Both the short story and the movie did a great job in the telling of the story. With the story, it was easier to see the detail and description more in depth than what was shown in the movie.  
When watching the movie I noticed they didn’t show the physics part from the story. It would have been cool to see that play out but also it would be a hard concept to produce.

The short story is more straightforward about the order of Louise's experiences. We know before the first section break/memory that the first alien contact happened before the child was born. The short story proceeds along a traditional structural route of a protagonist remembering two things from the past, the first alien contact and what we come to learn is the memory of the pre-knowledge gained by the protagonist.

Watching the movie it was easier to grasp what was written out in the story. It was easier to tell what was present and what was future. Arrival puts everything into perspective. The movie has a way of capturing the emotion of the actors as well as the audience in a way that leaves them stunned.

Arrival also layers in some important secondary notes that add nuance to that easy takeaway. Because it’s not just deciphering the words that someone else is saying that’s important: It’s the whole framework that determines how those words are being pinned to meaning. We can technically speak the same language, but functionally be miles apart.

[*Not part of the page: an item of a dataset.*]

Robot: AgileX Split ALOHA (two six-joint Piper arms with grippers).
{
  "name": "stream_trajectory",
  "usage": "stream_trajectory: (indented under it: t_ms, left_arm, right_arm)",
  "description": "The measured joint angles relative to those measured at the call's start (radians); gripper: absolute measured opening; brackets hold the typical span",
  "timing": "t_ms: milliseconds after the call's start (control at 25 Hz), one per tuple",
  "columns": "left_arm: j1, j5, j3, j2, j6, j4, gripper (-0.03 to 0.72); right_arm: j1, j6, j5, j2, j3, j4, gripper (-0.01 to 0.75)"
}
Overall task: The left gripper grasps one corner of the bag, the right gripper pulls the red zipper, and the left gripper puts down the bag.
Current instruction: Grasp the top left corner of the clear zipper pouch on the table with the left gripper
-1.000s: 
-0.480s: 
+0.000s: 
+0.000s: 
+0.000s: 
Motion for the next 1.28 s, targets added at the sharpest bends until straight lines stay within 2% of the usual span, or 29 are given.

There’s only so much you can put into a movie but with a book there is a lot more. The description and the feeling of the characters comes more to life in the short story than it does in a film. The film just quite literally brings the feelings to life associating it with a real person but it doesn’t give off the same effect. For a movie with so many complicated ideas, it doesn’t waste any more time on exposition than is absolutely necessary. Arrival is serious and smartly crafted, shifting around like a Rubik’s cube in the hand of a savant, nothing quite making sense until all the pieces suddenly come together.

The film’s premise hinges on the idea, shared by many linguists and philosophers of language, that we do not all experience the same reality. The pieces of it are the same — we live on the same planet, breathe the same air — but our perceptions of those pieces shift and change based on the words and grammar we use to describe them to ourselves and each other.

The story and film set a new perspective on our lives. The time travel aspect as well as the fact of knowing the future and decisions made by the characters sets an impact on the viewers.

Either way, I enjoyed both and it’s one of those “watch again” or “read again” pieces. I’d recommend it to others. It’s a movie worth seeing. It keeps you thinking throughout and makes you wonder about your own future.